DESCRIPTION OF THE TASK: Line by line, restate the listing below without any change.

INPUT RECORDS:

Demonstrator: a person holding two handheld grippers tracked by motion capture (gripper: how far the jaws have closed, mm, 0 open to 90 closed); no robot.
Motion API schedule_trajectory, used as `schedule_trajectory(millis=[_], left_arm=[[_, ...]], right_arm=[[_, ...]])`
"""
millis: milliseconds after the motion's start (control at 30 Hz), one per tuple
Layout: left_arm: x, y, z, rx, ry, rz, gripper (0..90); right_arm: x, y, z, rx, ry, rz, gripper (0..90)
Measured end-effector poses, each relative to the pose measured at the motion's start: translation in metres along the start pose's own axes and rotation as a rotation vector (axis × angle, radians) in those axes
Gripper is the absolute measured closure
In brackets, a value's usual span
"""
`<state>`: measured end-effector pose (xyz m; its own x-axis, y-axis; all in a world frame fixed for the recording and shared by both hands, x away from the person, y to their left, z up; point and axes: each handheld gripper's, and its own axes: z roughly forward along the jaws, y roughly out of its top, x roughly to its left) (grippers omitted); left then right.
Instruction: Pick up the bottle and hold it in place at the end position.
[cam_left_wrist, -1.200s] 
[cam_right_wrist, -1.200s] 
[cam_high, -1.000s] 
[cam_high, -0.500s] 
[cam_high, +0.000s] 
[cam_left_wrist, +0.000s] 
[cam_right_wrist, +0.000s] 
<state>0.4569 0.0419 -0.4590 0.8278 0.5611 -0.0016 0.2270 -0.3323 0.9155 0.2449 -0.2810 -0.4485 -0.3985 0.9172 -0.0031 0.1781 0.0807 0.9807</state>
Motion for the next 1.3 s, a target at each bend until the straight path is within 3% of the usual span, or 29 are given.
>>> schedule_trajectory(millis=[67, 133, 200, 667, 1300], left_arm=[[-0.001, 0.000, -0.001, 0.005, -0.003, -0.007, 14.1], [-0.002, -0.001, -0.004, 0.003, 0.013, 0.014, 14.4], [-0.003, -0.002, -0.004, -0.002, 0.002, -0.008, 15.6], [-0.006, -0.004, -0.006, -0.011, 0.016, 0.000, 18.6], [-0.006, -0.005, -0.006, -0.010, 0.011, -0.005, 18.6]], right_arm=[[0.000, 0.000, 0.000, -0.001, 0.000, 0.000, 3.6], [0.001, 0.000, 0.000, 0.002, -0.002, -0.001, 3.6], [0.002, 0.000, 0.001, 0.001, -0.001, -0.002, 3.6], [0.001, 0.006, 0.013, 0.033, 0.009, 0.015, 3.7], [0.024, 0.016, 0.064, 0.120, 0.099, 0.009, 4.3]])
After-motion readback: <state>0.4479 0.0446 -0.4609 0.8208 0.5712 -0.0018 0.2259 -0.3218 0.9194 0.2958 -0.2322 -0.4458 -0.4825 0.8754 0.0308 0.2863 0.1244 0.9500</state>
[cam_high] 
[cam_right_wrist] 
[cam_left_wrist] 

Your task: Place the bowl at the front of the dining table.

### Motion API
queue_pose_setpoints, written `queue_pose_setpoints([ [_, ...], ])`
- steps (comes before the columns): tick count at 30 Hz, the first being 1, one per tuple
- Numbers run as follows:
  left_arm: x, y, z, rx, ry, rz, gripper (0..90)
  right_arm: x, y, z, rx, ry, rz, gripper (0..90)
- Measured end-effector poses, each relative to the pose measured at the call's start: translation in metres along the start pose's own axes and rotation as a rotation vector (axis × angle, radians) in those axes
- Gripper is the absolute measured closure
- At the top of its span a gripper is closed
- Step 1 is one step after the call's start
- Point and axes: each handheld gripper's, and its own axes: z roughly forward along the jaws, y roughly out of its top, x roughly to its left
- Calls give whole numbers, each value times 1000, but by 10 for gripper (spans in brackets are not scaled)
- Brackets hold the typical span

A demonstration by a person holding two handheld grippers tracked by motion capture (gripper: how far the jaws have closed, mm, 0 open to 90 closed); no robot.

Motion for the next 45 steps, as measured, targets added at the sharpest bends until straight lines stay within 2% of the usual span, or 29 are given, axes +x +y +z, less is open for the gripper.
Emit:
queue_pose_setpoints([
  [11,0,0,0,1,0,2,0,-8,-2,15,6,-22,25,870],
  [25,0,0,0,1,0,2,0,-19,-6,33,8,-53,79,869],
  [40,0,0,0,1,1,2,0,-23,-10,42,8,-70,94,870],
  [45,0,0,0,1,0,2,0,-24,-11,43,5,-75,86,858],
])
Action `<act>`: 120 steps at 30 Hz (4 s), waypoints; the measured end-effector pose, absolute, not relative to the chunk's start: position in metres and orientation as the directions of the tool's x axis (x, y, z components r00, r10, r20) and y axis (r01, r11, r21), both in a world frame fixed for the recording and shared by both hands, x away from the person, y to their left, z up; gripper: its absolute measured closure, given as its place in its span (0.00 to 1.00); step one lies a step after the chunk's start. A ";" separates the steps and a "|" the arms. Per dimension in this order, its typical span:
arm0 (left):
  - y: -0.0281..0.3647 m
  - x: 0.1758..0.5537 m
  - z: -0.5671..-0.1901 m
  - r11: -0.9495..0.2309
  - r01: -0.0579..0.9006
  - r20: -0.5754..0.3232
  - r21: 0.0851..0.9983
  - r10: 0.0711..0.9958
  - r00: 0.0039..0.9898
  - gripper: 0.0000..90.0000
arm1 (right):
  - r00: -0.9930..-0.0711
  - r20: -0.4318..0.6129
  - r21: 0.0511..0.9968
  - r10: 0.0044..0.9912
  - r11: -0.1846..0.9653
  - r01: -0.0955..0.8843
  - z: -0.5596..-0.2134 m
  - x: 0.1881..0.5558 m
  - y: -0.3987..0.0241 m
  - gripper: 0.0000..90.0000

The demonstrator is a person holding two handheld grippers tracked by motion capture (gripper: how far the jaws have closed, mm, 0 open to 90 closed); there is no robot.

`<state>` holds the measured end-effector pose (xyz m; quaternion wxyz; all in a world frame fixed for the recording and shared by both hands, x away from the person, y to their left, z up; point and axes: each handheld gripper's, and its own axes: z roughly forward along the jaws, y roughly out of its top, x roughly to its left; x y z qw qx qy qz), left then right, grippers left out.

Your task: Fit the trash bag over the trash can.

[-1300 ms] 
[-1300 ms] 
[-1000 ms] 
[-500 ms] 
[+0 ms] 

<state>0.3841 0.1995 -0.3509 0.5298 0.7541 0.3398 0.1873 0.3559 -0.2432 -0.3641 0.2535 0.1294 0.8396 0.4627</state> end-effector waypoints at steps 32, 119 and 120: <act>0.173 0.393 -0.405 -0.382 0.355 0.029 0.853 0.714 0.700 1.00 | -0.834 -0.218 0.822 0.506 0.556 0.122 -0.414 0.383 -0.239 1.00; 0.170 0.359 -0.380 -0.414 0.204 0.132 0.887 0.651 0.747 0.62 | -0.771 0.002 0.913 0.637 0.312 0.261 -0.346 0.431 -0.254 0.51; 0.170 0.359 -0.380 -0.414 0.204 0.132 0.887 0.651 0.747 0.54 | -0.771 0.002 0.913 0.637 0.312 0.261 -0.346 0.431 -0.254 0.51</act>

ANSWER SECTION:
Demonstrator: a person holding two handheld grippers tracked by motion capture (gripper: how far the jaws have closed, mm, 0 open to 90 closed); no robot.
Motion API schedule_trajectory, used as `schedule_trajectory(millis=[_], left_arm=[[_, ...]], right_arm=[[_, ...]])`
"""
millis: milliseconds after the motion's start (control at 30 Hz), one per tuple
Layout: left_arm: x, y, z, rx, ry, rz, gripper (0..90); right_arm: x, y, z, rx, ry, rz, gripper (0..90)
Measured end-effector poses, each relative to the pose measured at the motion's start: translation in metres along the start pose's own axes and rotation as a rotation vector (axis × angle, radians) in those axes
Gripper is the absolute measured closure
In brackets, a value's usual span
"""
`<state>`: measured end-effector pose (xyz m; its own x-axis, y-axis; all in a world frame fixed for the recording and shared by both hands, x away from the person, y to their left, z up; point and axes: each handheld gripper's, and its own axes: z roughly forward along the jaws, y roughly out of its top, x roughly to its left) (grippers omitted); left then right.
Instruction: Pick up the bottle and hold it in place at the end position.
[cam_left_wrist, -1.200s] 
[cam_right_wrist, -1.200s] 
[cam_high, -1.000s] 
[cam_high, -0.500s] 
[cam_high, +0.000s] 
[cam_left_wrist, +0.000s] 
[cam_right_wrist, +0.000s] 
<state>0.4569 0.0419 -0.4590 0.8278 0.5611 -0.0016 0.2270 -0.3323 0.9155 0.2449 -0.2810 -0.4485 -0.3985 0.9172 -0.0031 0.1781 0.0807 0.9807</state>
Motion for the next 1.3 s, a target at each bend until the straight path is within 3% of the usual span, or 29 are given.
>>> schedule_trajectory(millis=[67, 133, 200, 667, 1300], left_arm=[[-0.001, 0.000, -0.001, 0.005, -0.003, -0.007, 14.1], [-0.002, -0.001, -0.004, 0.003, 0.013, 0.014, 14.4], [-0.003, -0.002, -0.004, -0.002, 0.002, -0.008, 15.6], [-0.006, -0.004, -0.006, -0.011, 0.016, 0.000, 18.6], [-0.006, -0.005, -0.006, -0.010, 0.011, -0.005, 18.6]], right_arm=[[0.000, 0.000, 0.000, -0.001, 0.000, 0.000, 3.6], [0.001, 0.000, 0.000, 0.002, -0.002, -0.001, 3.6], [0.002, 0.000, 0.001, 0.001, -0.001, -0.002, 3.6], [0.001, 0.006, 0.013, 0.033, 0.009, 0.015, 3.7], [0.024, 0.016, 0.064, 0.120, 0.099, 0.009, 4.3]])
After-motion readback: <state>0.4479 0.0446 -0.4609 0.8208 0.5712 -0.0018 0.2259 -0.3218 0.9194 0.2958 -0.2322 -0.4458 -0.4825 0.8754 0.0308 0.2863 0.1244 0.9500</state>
[cam_high] 
[cam_right_wrist] 
[cam_left_wrist] 

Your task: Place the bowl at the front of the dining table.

### Motion API
queue_pose_setpoints, written `queue_pose_setpoints([ [_, ...], ])`
- steps (comes before the columns): tick count at 30 Hz, the first being 1, one per tuple
- Numbers run as follows:
  left_arm: x, y, z, rx, ry, rz, gripper (0..90)
  right_arm: x, y, z, rx, ry, rz, gripper (0..90)
- Measured end-effector poses, each relative to the pose measured at the call's start: translation in metres along the start pose's own axes and rotation as a rotation vector (axis × angle, radians) in those axes
- Gripper is the absolute measured closure
- At the top of its span a gripper is closed
- Step 1 is one step after the call's start
- Point and axes: each handheld gripper's, and its own axes: z roughly forward along the jaws, y roughly out of its top, x roughly to its left
- Calls give whole numbers, each value times 1000, but by 10 for gripper (spans in brackets are not scaled)
- Brackets hold the typical span

A demonstration by a person holding two handheld grippers tracked by motion capture (gripper: how far the jaws have closed, mm, 0 open to 90 closed); no robot.

Motion for the next 45 steps, as measured, targets added at the sharpest bends until straight lines stay within 2% of the usual span, or 29 are given, axes +x +y +z, less is open for the gripper.
Emit:
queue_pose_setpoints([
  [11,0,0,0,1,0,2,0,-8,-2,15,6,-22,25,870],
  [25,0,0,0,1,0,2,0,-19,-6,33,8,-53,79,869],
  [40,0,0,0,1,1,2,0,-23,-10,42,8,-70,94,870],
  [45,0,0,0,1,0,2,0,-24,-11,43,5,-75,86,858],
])
Action `<act>`: 120 steps at 30 Hz (4 s), waypoints; the measured end-effector pose, absolute, not relative to the chunk's start: position in metres and orientation as the directions of the tool's x axis (x, y, z components r00, r10, r20) and y axis (r01, r11, r21), both in a world frame fixed for the recording and shared by both hands, x away from the person, y to their left, z up; gripper: its absolute measured closure, given as its place in its span (0.00 to 1.00); step one lies a step after the chunk's start. A ";" separates the steps and a "|" the arms. Per dimension in this order, its typical span:
arm0 (left):
  - y: -0.0281..0.3647 m
  - x: 0.1758..0.5537 m
  - z: -0.5671..-0.1901 m
  - r11: -0.9495..0.2309
  - r01: -0.0579..0.9006
  - r20: -0.5754..0.3232
  - r21: 0.0851..0.9983
  - r10: 0.0711..0.9958
  - r00: 0.0039..0.9898
  - gripper: 0.0000..90.0000
arm1 (right):
  - r00: -0.9930..-0.0711
  - r20: -0.4318..0.6129
  - r21: 0.0511..0.9968
  - r10: 0.0044..0.9912
  - r11: -0.1846..0.9653
  - r01: -0.0955..0.8843
  - z: -0.5596..-0.2134 m
  - x: 0.1881..0.5558 m
  - y: -0.3987..0.0241 m
  - gripper: 0.0000..90.0000

The demonstrator is a person holding two handheld grippers tracked by motion capture (gripper: how far the jaws have closed, mm, 0 open to 90 closed); there is no robot.

`<state>` holds the measured end-effector pose (xyz m; quaternion wxyz; all in a world frame fixed for the recording and shared by both hands, x away from the person, y to their left, z up; point and axes: each handheld gripper's, and its own axes: z roughly forward along the jaws, y roughly out of its top, x roughly to its left; x y z qw qx qy qz), left then right, grippers left out.

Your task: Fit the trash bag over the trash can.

[-1300 ms] 
[-1300 ms] 
[-1000 ms] 
[-500 ms] 
[+0 ms] 

<state>0.3841 0.1995 -0.3509 0.5298 0.7541 0.3398 0.1873 0.3559 -0.2432 -0.3641 0.2535 0.1294 0.8396 0.4627</state> end-effector waypoints at steps 32, 119 and 120: <act>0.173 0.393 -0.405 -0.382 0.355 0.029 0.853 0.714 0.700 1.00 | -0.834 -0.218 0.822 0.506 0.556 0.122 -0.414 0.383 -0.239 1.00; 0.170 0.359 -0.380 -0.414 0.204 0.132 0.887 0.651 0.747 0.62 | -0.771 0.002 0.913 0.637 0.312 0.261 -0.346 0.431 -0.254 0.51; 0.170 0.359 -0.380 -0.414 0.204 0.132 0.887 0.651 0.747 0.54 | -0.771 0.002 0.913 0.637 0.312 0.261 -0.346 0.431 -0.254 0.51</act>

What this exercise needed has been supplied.